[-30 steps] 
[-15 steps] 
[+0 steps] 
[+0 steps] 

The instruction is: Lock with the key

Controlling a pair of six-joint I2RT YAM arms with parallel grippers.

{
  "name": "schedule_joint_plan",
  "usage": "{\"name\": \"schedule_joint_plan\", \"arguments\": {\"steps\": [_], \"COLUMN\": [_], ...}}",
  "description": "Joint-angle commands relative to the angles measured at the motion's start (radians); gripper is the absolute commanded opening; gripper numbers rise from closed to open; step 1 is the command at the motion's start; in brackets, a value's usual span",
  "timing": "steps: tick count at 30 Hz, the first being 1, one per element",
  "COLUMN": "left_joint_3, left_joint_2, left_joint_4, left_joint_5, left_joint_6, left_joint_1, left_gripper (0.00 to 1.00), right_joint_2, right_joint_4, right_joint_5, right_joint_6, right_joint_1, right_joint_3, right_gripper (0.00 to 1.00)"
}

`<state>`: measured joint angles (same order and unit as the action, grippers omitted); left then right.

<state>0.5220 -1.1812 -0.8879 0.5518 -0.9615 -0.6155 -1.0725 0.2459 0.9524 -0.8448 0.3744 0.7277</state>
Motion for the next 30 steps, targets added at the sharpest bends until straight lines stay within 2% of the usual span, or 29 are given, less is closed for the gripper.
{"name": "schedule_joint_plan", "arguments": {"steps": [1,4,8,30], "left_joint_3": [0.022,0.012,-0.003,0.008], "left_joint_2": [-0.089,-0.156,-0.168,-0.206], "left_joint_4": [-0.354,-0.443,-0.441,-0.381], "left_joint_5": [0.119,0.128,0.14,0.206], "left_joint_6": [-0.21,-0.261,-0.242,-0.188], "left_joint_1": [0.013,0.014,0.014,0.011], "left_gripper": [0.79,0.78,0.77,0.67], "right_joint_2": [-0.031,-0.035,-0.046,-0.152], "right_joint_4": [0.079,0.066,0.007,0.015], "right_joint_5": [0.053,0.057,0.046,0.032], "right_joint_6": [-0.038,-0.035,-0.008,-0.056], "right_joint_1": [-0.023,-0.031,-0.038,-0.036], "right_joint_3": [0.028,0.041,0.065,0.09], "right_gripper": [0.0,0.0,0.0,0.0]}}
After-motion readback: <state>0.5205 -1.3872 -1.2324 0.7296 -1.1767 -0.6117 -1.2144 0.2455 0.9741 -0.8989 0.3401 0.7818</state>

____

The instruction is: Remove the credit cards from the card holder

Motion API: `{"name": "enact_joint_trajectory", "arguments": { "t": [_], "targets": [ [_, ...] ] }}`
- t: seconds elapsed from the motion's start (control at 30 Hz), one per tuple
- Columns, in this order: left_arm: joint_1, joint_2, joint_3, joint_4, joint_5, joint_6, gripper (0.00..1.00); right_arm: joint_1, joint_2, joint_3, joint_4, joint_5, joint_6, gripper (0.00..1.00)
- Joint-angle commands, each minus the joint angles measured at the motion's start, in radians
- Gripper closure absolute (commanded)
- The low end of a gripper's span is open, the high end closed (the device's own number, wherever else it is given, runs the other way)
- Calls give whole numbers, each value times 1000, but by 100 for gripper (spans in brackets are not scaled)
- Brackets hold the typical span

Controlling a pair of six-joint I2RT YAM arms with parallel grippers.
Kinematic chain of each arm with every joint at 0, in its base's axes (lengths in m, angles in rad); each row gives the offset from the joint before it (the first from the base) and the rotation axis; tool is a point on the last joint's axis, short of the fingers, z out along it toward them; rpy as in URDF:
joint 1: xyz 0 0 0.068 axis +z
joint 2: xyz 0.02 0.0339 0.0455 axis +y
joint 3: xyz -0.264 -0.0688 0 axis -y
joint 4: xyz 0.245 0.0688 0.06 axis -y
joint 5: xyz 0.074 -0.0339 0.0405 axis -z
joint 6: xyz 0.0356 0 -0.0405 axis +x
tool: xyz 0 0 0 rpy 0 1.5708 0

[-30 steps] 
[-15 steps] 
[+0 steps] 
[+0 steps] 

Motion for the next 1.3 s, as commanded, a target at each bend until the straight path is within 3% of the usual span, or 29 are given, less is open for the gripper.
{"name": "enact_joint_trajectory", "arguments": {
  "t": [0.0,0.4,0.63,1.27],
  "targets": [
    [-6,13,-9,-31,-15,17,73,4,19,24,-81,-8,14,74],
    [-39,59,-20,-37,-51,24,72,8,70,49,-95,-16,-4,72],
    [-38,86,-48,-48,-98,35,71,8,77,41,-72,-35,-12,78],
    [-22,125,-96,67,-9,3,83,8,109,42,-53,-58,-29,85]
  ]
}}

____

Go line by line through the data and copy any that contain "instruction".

### Reply:
The instruction is: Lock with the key
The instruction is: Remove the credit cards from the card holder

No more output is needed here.